Jedem Ort wohnt ein ihn angeborenes, ureigenes Potenzial inne. Manchmal ist es fast unmittelbar greifbar, schimmert ungeduldig unter der Oberfläche und wartet nur darauf, ans Licht geholt zu werden. Oftmals schlummert es tief verborgen, versteckt sich scheu oder ist im Laufe der Zeit in Vergessenheit geraten. Dann bedarf es Menschen mit feinem Blick und Gespür für das Wesen eines Ortes für ungeschliffene Diamanten und gewagte Möglichkeiten. Seit 2007 sammelt das Portal www.urlaubsarchitektur.de diese besonderen Urlaubsorte in Europa – vom verwunschenen Pyrenäenschloss mit modernem Twist zum Têtê-à-Têtê von Sichtbeton mit einem alten Bauernhaus, von der einsamen Holzhytte unter tanzenden Nordlichtern zur gebauten Hommage an die Zeitgeschichte eines stillen Tals. Ein Reinklicken lohnt sich.

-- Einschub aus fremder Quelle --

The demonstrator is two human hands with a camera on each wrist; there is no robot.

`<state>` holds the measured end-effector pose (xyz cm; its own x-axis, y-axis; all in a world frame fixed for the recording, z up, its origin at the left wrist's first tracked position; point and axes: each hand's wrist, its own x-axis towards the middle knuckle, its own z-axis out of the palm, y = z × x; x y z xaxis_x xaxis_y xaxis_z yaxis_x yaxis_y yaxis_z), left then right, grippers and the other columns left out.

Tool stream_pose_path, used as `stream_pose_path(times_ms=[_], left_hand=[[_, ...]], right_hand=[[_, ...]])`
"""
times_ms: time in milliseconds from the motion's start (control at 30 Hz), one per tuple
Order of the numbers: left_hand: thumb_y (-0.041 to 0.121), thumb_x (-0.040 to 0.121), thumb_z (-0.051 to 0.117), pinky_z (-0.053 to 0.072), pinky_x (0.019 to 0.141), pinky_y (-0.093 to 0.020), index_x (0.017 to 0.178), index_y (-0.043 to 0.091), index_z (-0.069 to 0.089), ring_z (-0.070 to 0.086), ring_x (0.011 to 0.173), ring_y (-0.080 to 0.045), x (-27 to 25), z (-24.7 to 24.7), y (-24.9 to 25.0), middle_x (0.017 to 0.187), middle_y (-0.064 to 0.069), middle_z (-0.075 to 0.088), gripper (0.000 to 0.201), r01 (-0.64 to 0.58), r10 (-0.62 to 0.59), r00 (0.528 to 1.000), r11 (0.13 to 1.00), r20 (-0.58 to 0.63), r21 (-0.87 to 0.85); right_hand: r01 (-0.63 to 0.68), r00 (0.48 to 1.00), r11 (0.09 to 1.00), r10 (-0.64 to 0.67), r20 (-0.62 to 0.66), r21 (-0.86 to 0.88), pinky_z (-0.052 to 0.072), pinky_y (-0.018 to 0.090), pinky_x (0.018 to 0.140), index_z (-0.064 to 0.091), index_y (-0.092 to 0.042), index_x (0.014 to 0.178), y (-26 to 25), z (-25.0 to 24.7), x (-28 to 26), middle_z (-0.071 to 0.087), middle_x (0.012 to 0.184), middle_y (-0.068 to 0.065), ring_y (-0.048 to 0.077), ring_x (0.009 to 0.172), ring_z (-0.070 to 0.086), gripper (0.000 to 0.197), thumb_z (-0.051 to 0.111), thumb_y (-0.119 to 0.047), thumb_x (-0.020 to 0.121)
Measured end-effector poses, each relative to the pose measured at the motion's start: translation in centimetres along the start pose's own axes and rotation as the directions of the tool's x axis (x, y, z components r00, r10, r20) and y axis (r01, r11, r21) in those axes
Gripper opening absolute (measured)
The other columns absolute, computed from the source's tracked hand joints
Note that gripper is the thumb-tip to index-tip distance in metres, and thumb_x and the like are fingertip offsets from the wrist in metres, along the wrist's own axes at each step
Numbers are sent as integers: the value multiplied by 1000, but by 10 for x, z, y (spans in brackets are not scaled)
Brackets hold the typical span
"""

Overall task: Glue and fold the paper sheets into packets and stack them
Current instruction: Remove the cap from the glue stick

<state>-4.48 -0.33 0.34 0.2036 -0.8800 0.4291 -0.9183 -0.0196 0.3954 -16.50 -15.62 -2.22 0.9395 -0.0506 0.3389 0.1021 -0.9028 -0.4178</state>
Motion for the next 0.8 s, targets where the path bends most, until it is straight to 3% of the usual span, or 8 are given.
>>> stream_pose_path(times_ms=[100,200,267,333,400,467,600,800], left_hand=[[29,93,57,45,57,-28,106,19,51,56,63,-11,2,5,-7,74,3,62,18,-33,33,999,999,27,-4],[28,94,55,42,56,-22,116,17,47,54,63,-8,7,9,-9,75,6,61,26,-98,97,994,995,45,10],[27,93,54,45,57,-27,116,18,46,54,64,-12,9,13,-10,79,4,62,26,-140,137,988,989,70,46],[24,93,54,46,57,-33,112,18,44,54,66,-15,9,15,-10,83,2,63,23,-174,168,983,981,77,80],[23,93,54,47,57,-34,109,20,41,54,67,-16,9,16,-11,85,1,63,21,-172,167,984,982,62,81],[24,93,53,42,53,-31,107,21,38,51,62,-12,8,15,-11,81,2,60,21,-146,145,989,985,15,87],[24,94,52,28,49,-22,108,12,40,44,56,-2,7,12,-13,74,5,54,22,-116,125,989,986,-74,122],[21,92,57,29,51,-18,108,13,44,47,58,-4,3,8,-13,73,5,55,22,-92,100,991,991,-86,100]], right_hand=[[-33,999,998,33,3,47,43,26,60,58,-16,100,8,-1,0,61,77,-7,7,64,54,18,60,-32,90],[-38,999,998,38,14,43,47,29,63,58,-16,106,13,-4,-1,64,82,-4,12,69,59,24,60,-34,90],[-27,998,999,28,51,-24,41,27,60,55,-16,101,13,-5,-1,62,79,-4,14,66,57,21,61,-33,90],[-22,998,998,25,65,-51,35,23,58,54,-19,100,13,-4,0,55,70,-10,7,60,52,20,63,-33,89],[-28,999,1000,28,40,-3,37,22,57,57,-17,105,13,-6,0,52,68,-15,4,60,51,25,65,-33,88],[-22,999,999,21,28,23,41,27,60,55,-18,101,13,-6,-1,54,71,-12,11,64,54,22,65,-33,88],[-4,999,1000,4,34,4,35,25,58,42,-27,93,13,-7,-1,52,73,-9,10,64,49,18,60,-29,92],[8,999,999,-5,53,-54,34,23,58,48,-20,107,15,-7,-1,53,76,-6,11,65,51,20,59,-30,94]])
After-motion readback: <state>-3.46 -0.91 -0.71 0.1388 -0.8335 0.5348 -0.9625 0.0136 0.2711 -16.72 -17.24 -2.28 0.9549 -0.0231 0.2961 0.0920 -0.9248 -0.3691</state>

Wir haben mit Michael Oberhofer, teilhabender Geschäftsführer der Unternehmensgruppe für Tourismus HMM mit den Agenturen Brandnamic und MTS Austria GmbH, der Immobilienwerkstatt sowie der Softwarefirma Yanovis mit insgesamt über 160 Mitarbeiter*innen, darüber gesprochen, was gelungene Hotelarchitektur ausmacht und was spannende Hotels trotz ihrer individuellen Charaktere eint.

eco.nova: Ansprüche an die Urlaubsdestination sind je nach Gast höchst unterschiedlich. Gibt es jedoch Aspekte, die alle Gäste eint und die man in der Hotellerie (architektonisch) unbedingt berücksichtigen sollte? Michael Oberhofer: Nun, der allererste Zweck von Urlaub ist jener, sich zu erholen, eine Zeitlang etwas anderes als das Gewohnte zu erleben und – immer häufiger – eine intensive Zeit zu verbringen, die einem als Gast nicht nur für den Moment etwas bringt, sondern nachhaltig wirkt. Will heißen, die einen transformativen Charakter hat und lange positiv nachwirkt. Dem muss die Hotellerie in allen Bereichen und folglich auch in der Architektur Genüge leisten. Menschen und ihre Bedürfnisse sind unterschiedlich. Ich finde, eine gelungene Hotelarchitektur sollte heute durch ein ausgeklügeltes Konzept unbedingt Raum schaffen, der allen Gästen ausreichend Platz bietet, und zwar physisch als auch als Raum der Imagination, in dem sich Träume, Wünsche und Erinnerungen ausbreiten können. Hotelarchitektur soll den Ort, in den sie eingebettet ist, einbeziehen – etwa durch Verwendung lokaler Materialien – und die umgebende Natur oder Umgebung nach innen holen, sei es durch große Fensterfronten oder andere architektonische Lösungen. Außerdem gewinnt eine nachhaltige Bauweise immer mehr an Bedeutung. Viele Gäste bemühen sich, der Umwelt möglichst keinen weiteren Schaden zuzufügen.

Welche Rolle spielt das Farb- und Lichtkonzept für den Wohlfühlfaktor? Licht und Farbe, das wissen wir nicht erst seit gestern, wirken sich enorm auf die Psyche aus – nicht zuletzt liegt der Planung von öffentlichen Gebäuden, Krankenhäusern usw. deshalb immer ein ausgefeiltes Farbkonzept zugrunde. Architektur nutzt Licht schon seit jeher für sich. Immer häufiger werden bei der Planung gerade von Schlaf- und Wellnessbereichen neben natürlichen auch künstliche Licht- und Farbquellen akribisch durchdacht und bewusst eingesetzt. Übrigens werden vermehrt auch Duftkonzepte in die Planung mit einbezogen, die Auswirkung des Baulichen und all seiner Gestaltungselemente auf sämtliche Sinne berücksichtigt. Dies alles – Licht, Farbe, Duft – kann uns enorm beruhigen oder, wenn falsch gemacht, eben auch aus der Ruhe bringen.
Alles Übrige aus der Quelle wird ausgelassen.